いつも我々、塚口出身の不良経験者に笑いを提供してくれていたのだ。
「昨日、すぎちゃんから合コン誘われてな、おもしろ半分に待ち合わせのバーに行ってみたら、相手がくるどころか、そのバー自体、すぎちゃん出入り禁止なっとって、店入った瞬間に追い出されたがな。そのあと、どうすんねんすぎちゃん言うたら、ナビオに行って暴走してくる言うて、電車乗って梅田に行ってもうたがな」
なんてことは、しょっ中であった。
最近では、こんなことがあった。地元塚口に行き、幼馴染で同級生のさゆりちゃんが経営しているカフェでアイスカフェオレを飲んでいると、そのカフェを手伝っているこれまた幼馴染で同級生のさなえちゃんがこんな話を聞かせてくれた。
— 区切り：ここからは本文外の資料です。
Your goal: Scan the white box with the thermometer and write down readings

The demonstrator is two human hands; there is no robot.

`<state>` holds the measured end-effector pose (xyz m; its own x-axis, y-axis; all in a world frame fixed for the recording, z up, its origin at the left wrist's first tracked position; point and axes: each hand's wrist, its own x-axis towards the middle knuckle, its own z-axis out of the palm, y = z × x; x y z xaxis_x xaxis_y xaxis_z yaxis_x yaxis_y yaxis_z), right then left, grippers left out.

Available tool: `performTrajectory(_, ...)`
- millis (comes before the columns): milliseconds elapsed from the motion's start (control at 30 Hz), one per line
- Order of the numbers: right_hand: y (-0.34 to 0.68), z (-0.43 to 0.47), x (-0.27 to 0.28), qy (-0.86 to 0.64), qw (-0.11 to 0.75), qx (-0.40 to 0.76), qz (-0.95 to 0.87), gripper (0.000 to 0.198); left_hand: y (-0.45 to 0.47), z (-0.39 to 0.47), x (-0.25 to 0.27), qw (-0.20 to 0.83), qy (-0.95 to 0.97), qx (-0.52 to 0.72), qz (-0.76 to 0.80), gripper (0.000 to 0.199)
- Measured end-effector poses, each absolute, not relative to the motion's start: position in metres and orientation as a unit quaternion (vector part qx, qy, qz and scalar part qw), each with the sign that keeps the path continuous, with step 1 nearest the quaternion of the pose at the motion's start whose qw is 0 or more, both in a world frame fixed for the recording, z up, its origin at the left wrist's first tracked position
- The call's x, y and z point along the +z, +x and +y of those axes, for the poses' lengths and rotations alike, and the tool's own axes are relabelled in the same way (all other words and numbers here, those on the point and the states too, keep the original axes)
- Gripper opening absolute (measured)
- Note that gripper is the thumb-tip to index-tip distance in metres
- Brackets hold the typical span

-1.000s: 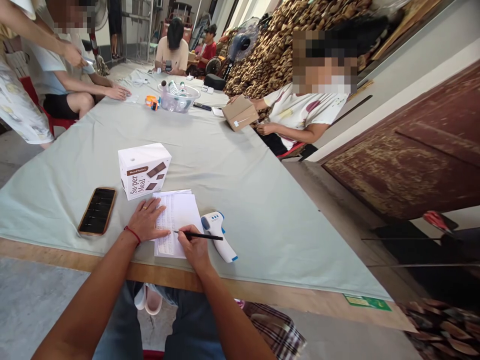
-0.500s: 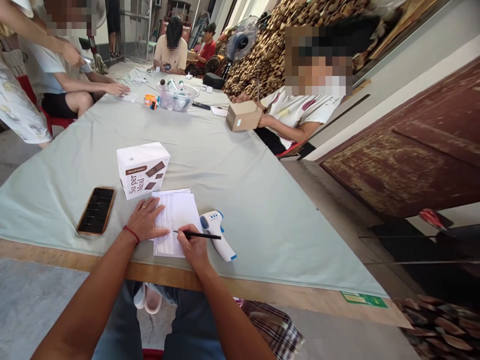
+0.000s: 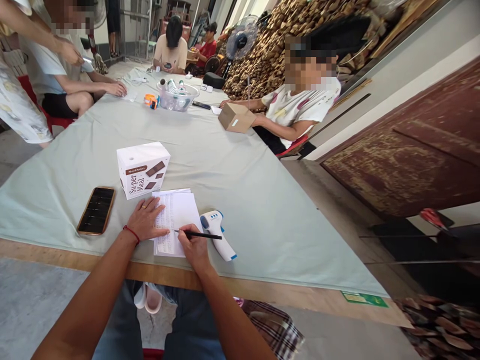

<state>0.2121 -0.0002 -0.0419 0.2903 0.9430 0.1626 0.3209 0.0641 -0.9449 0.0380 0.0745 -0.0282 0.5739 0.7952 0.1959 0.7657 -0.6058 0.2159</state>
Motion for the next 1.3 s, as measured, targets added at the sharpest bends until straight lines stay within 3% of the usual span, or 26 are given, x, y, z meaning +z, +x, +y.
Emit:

「この前な、いきなりすぎちゃんがやってきてな、入口のドアから顔だけ覗かせてんやん。それでなんて言うたと思う。ジョニー来てる?やで。誰、誰、誰、ジョニーに誰?て思ったけど、聞き返すのもめんどくさいから、今日は来てへんでって言うたら、サンキュー言いながら、帰って行ったで」
私が大笑いしていると、今度はさゆりちゃんも私のテーブルにやってきて、こんな武勇伝を聞かせてくれた。
「その前なんかあれよ。ほんま普通のおばちゃんを連れてきてな、そこの2人がけのテーブルあるやん。そこにおばちゃんを座らせてな、他のお客さんもいてんのに、怒鳴り出すねんよ」
「なんでなん?」
「なんかすぎちゃんが偉そうに歩いてたら、後ろから自転車に乗ってきたおばちゃんとちょっとぶつかりかけてんて。それですぎちゃんがここまで連れてきて、おばちゃんに、どないしてくれんねん!て怒鳴り出しててん」
私の好奇心をくすぐった。
「そのおばちゃんの反応はどうやったん?多少なりともすぎちゃんにびびってたん?」
呆れたようにさゆりちゃんがこたえた。
「ビビるわけないやん。はっ〜ってため息つきながら、はいはいすいませんね〜て心底呆れられてた。なっ、さなえ、ほんまに迷惑そうやったやんなー」
さなえちゃんが頷く。
「あんまり話が長いから、すぎちゃんええ加減にしときや。もう帰り言うたら、おばちゃんの方が我慢してたんやろな。しまいに怒り出して、先に席を立って、自分の会計だけ済ますと帰っていったわ」
取り残されたすぎちゃんは、何故かえらく満足げであったという。
そんなすぎちゃんの悲報が届いたのは、その話しを聞いてから僅か一か月もしないうちであった。
3日続けて、朝まで飲んでバリバリの二日酔いの私の携帯電話に、さゆりちゃんの旦那で、37年の付き合いとなる尼崎で一番大きな運送屋の社長をやっている同級生のヒデキからLINEが届けられた。
最初にニュース記事が送られてきてたのだが、それはいくら脳内が18歳で止まっているとはいえ、人として最低な事件であった。
「ジョニー来てる?」
すぎちゃん名言集でさえ、その前では霞んでしまう。要するに笑えないのである。